Cela, à son tour, a un effet dissuasif sur la relation entre les patients et leurs soignants.
» Aucun avantage ne l’emporte sur les préoccupations et le type de culture que vous créez en faisant cela « , a affirmé un répondant.
De plus, alors que la couverture médiatique de la maltraitance des personnes âgées se concentre généralement sur la maltraitance par le personnel des maisons de retraite, des études montrent que dans près de 60% des cas de maltraitance et de négligence des personnes âgées, l’auteur est un membre de la famille.
Investissement nécessaire
Les effets démoralisants des caméras en chambre, associés aux préoccupations éthiques et de confidentialité qu’elles soulèvent, indiquent que les webcams ne sont pas la solution pour prévenir les abus dans les établissements de soins aux personnes âgées.
Nos travaux soulignent plutôt la nécessité d’investir davantage dans le gouvernement américain.
Avec de meilleures conditions de rémunération et de travail, les maisons de retraite pourraient attirer plus de personnel de soins directs qui resteraient plus longtemps dans leur emploi et seraient plus investis dans leur lieu de travail. Les aides-soignantes pourraient apprendre à connaître les résidents et à mieux les surveiller.
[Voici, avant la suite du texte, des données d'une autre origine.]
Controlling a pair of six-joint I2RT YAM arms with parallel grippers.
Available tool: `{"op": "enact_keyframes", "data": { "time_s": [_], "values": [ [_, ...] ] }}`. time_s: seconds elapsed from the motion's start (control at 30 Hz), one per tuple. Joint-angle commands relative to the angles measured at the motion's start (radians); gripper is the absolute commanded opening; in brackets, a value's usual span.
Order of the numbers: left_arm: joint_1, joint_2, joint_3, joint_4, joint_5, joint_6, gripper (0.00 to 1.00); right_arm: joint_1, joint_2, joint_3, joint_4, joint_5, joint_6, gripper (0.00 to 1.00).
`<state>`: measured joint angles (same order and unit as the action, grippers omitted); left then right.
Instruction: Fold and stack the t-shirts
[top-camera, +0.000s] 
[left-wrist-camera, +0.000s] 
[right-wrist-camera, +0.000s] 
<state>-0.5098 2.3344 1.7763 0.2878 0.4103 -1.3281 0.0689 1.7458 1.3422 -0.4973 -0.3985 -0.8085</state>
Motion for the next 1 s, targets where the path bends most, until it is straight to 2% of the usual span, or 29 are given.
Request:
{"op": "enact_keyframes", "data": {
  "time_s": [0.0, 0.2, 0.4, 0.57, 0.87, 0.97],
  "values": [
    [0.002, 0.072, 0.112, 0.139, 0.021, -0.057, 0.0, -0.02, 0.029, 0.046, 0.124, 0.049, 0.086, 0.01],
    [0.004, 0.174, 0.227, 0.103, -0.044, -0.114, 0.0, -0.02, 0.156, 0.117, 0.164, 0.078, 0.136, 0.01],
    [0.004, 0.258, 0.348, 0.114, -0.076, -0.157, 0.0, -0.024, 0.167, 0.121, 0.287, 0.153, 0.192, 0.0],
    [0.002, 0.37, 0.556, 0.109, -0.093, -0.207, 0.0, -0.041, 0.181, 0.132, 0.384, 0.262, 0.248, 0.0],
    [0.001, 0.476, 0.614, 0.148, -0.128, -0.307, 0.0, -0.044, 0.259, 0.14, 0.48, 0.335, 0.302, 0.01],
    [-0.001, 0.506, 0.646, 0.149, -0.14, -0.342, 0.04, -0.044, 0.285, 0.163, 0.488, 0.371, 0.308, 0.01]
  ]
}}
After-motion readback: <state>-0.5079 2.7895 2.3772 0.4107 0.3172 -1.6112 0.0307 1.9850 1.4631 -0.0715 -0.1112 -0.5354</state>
Une meilleure formation sur la reconnaissance et le signalement des abus favoriserait également la responsabilisation.
De telles améliorations ne feront que devenir plus critiques à mesure que la population américaine vieillira, ce qui mettra davantage à rude épreuve le personnel soignant.
Des efforts nationaux tels que le mouvement « changement de culture » – une tentative en cours depuis les années 1980 pour rendre les maisons de retraite plus à domicile – avec plus d’intimité et de soins individuels – responsabilisent déjà le personnel et les résidents et améliorent la qualité des soins.
Selon une étude de 2014, dans les États où Medicaid récompensait les pratiques de changement de culture par des politiques de remboursement « pay-for-performance », les maisons de retraite étaient beaucoup plus susceptibles d’utiliser ces pratiques.
Plus d’investissements publics pourraient étendre ces efforts prometteurs, donnant aux familles une réelle tranquillité d’esprit quant à la sécurité de leurs parents plus âgés et garantissant aux Américains des soins de qualité à un âge avancé.